> [Exercise prompt] Every entry below should appear in the answer exactly as written, apart from the pictures.

[Extracted records]
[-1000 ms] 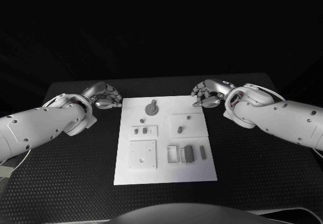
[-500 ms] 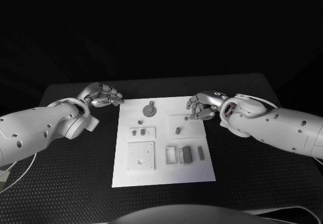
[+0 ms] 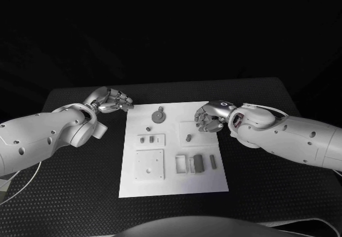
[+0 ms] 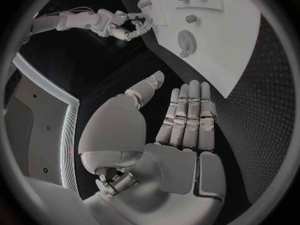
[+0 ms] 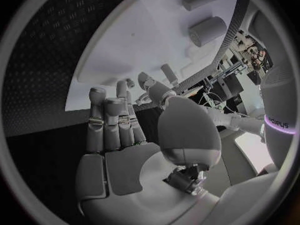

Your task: Assemble the parts on the task board

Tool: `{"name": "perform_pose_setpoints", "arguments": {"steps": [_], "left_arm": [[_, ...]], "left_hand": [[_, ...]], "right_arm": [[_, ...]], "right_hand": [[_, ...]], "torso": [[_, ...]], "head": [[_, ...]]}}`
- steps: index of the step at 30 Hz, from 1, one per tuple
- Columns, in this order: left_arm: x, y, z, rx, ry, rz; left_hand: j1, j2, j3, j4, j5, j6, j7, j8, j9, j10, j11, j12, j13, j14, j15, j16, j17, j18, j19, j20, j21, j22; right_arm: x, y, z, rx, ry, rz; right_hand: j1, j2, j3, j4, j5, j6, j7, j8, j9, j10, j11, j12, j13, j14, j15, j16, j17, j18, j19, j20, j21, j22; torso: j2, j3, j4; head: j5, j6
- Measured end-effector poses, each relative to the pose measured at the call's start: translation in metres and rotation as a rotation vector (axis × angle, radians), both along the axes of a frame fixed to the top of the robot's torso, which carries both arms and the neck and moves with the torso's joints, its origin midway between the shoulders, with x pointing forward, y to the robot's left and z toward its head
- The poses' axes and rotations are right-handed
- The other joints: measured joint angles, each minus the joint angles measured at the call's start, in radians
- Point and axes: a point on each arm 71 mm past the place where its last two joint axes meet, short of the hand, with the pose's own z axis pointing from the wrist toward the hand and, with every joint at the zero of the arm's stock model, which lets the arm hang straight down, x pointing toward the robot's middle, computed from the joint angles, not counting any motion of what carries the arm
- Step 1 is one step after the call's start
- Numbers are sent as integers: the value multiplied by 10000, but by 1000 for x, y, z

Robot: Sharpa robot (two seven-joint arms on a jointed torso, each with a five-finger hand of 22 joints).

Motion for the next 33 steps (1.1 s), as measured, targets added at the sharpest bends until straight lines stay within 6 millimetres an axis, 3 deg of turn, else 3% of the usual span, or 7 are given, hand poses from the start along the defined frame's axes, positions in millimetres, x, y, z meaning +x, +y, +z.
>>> {"name": "perform_pose_setpoints", "arguments": {"steps": [7, 12, 21, 25, 29, 33], "left_arm": [[0, 1, 0, -31, 7, 15], [0, 1, 0, -35, 11, 35], [0, 2, 0, -32, 25, 70], [0, 2, 0, -25, 29, 98], [0, 2, 0, -19, 39, 118], [0, 2, 0, -15, 51, 129]], "left_hand": [[0, 0, -28, -28, 0, 0, 0, 0, -1, 0, 0, 0, 0, 0, 0, -41, 23, 1, 0, 0, 0, -39], [0, 0, -28, -28, 0, 0, 0, 0, -1, 0, 0, 0, 0, 0, 0, -46, 35, 2, 0, 0, 0, -61], [0, 0, -27, -28, 0, -34, 37, -1, -2, 0, 0, 0, 1, 36, 35, -85, 69, 4, 1, 0, 0, -103], [0, 0, -27, -28, 0, -33, 37, -1, -2, 0, 0, 0, 2, 35, 35, -87, 80, 3, 1, 0, 0, -114], [0, 0, -54, -1, 0, -32, 39, -1, -3, 0, 0, 0, 2, 35, 35, -124, 95, 5, 1, 0, 0, -130], [0, 0, -54, -1, 0, -29, 42, -1, -3, 1, 0, 0, -8, 35, 35, -124, 109, 5, 1, 0, 0, -151]], "right_arm": [[-1, 0, -1, -204, -121, -20], [-3, 2, -2, -272, -151, 40], [-6, 7, -3, -422, -275, 184], [-6, 9, -3, -481, -356, 223], [-7, 11, -3, -538, -438, 262], [-7, 12, -3, -601, -508, 295]], "right_hand": [[0, 0, 133, 15, 0, -71, 71, -48, -120, -470, -153, -452, -1070, -79, 371, -209, -197, -9, -55, 54, -170, 0], [53, -53, 222, 57, 0, -71, 71, -100, -226, -625, -58, -452, -1820, -65, 478, -633, -497, -12, -106, 106, -464, -65], [256, 192, 207, -42, 0, 33, -33, -13, -283, -690, -25, -324, -2362, 290, 364, -761, -648, -25, 88, 104, -525, -112], [155, 562, 176, -11, 0, 128, -125, 34, -311, -594, 71, -317, -2614, 508, 328, -992, -791, -31, 209, 84, -617, -181], [169, 1001, 176, -11, 0, 357, -106, 105, -327, -489, 177, -317, -2773, 640, 319, -1144, -866, -184, 308, 14, -702, -212], [155, 1082, 155, -73, 0, 676, -65, 194, -354, -341, 325, -318, -2933, 702, 280, -1230, -883, -238, 329, 28, -778, -224]], "torso": [[0, -7, 3], [-1, -8, 1], [-6, -1, -7], [-6, 1, -9], [-5, 2, -8], [-5, 2, -8]], "head": [[19, -38], [38, -53], [47, -61], [52, -69], [52, -70], [52, -79]]}}
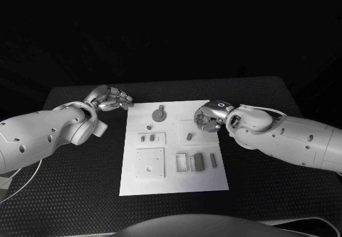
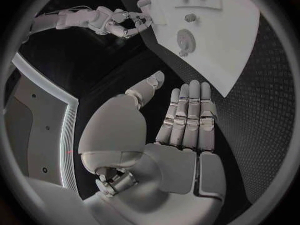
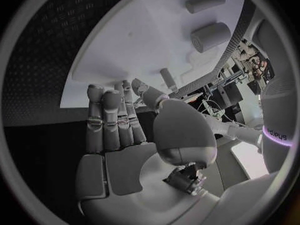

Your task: Assemble the parts on the task board

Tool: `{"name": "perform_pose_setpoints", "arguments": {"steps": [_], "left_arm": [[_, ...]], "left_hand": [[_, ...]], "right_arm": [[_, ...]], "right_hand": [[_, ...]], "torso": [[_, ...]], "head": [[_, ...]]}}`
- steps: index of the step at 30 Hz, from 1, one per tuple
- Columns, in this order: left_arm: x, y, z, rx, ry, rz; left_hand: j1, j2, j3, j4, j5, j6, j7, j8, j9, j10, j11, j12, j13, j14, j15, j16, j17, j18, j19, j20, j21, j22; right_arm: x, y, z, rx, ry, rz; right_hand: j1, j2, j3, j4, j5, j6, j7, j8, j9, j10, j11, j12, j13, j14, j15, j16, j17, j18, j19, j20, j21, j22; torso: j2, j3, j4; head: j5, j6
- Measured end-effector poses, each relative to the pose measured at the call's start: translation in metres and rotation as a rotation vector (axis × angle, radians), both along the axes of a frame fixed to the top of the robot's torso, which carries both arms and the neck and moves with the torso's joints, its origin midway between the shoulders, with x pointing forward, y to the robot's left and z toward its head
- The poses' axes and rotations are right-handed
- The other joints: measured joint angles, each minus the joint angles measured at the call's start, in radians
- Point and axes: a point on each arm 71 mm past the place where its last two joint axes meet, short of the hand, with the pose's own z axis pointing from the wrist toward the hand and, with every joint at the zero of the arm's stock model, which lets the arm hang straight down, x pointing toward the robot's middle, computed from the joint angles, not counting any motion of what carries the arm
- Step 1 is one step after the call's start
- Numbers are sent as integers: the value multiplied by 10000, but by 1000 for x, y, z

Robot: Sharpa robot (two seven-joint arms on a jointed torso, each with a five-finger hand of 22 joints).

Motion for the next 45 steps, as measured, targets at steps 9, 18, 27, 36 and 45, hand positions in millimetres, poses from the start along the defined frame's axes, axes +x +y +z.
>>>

> [Solution to the exercise]
[-1000 ms] 
[-500 ms] 
[+0 ms] 
[+0 ms] 
[+0 ms] 

Your task: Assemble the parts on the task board

Tool: `{"name": "perform_pose_setpoints", "arguments": {"steps": [_], "left_arm": [[_, ...]], "left_hand": [[_, ...]], "right_arm": [[_, ...]], "right_hand": [[_, ...]], "torso": [[_, ...]], "head": [[_, ...]]}}`
- steps: index of the step at 30 Hz, from 1, one per tuple
- Columns, in this order: left_arm: x, y, z, rx, ry, rz; left_hand: j1, j2, j3, j4, j5, j6, j7, j8, j9, j10, j11, j12, j13, j14, j15, j16, j17, j18, j19, j20, j21, j22; right_arm: x, y, z, rx, ry, rz; right_hand: j1, j2, j3, j4, j5, j6, j7, j8, j9, j10, j11, j12, j13, j14, j15, j16, j17, j18, j19, j20, j21, j22; torso: j2, j3, j4; head: j5, j6
- Measured end-effector poses, each relative to the pose measured at the call's start: translation in metres and rotation as a rotation vector (axis × angle, radians), both along the axes of a frame fixed to the top of the robot's torso, which carries both arms and the neck and moves with the torso's joints, its origin midway between the shoulders, with x pointing forward, y to the robot's left and z toward its head
- The poses' axes and rotations are right-handed
- The other joints: measured joint angles, each minus the joint angles measured at the call's start, in radians
- Point and axes: a point on each arm 71 mm past the place where its last two joint axes meet, short of the hand, with the pose's own z axis pointing from the wrist toward the hand and, with every joint at the zero of the arm's stock model, which lets the arm hang straight down, x pointing toward the robot's middle, computed from the joint angles, not counting any motion of what carries the arm
- Step 1 is one step after the call's start
- Numbers are sent as integers: the value multiplied by 10000, but by 1000 for x, y, z

Robot: Sharpa robot (two seven-joint arms on a jointed torso, each with a five-finger hand of 22 joints).

Motion for the next 33 steps (1.1 s), as measured, targets added at the sharpest bends until straight lines stay within 6 millimetres an axis, 3 deg of turn, else 3% of the usual span, or 7 are given, hand poses from the start along the defined frame's axes, positions in millimetres, x, y, z meaning +x, +y, +z.
>>> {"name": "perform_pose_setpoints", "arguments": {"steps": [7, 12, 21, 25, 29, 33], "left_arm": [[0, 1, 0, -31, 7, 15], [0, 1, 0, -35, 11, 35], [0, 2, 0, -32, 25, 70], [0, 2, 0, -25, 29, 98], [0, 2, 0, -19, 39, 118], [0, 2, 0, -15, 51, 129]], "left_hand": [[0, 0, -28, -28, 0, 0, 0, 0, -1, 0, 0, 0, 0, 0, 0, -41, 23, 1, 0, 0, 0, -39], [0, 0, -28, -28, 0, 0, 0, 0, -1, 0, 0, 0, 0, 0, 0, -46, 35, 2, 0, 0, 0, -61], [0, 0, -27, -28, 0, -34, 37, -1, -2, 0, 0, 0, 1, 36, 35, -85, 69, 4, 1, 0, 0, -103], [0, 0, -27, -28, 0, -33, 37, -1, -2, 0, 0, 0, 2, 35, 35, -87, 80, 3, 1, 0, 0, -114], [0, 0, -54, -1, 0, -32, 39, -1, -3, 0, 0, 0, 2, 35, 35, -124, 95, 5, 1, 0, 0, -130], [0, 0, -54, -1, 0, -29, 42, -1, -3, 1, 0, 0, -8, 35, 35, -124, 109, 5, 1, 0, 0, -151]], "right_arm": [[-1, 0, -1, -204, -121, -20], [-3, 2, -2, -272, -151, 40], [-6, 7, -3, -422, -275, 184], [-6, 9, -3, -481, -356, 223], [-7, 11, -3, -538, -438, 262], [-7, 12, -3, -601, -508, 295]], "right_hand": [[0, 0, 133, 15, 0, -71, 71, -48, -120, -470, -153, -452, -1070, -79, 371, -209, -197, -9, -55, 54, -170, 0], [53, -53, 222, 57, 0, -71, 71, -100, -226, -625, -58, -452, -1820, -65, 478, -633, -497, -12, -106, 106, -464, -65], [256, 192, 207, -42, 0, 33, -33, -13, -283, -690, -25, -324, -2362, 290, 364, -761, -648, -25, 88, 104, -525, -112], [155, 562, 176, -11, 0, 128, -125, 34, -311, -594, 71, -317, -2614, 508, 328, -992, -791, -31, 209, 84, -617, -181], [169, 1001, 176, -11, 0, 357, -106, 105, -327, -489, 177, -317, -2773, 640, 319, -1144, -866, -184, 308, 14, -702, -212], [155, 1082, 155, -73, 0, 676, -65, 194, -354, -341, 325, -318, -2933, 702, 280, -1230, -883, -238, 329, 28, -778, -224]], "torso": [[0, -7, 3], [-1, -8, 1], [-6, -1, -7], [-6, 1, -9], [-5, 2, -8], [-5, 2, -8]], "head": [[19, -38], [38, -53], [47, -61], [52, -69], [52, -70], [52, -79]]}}

Your task: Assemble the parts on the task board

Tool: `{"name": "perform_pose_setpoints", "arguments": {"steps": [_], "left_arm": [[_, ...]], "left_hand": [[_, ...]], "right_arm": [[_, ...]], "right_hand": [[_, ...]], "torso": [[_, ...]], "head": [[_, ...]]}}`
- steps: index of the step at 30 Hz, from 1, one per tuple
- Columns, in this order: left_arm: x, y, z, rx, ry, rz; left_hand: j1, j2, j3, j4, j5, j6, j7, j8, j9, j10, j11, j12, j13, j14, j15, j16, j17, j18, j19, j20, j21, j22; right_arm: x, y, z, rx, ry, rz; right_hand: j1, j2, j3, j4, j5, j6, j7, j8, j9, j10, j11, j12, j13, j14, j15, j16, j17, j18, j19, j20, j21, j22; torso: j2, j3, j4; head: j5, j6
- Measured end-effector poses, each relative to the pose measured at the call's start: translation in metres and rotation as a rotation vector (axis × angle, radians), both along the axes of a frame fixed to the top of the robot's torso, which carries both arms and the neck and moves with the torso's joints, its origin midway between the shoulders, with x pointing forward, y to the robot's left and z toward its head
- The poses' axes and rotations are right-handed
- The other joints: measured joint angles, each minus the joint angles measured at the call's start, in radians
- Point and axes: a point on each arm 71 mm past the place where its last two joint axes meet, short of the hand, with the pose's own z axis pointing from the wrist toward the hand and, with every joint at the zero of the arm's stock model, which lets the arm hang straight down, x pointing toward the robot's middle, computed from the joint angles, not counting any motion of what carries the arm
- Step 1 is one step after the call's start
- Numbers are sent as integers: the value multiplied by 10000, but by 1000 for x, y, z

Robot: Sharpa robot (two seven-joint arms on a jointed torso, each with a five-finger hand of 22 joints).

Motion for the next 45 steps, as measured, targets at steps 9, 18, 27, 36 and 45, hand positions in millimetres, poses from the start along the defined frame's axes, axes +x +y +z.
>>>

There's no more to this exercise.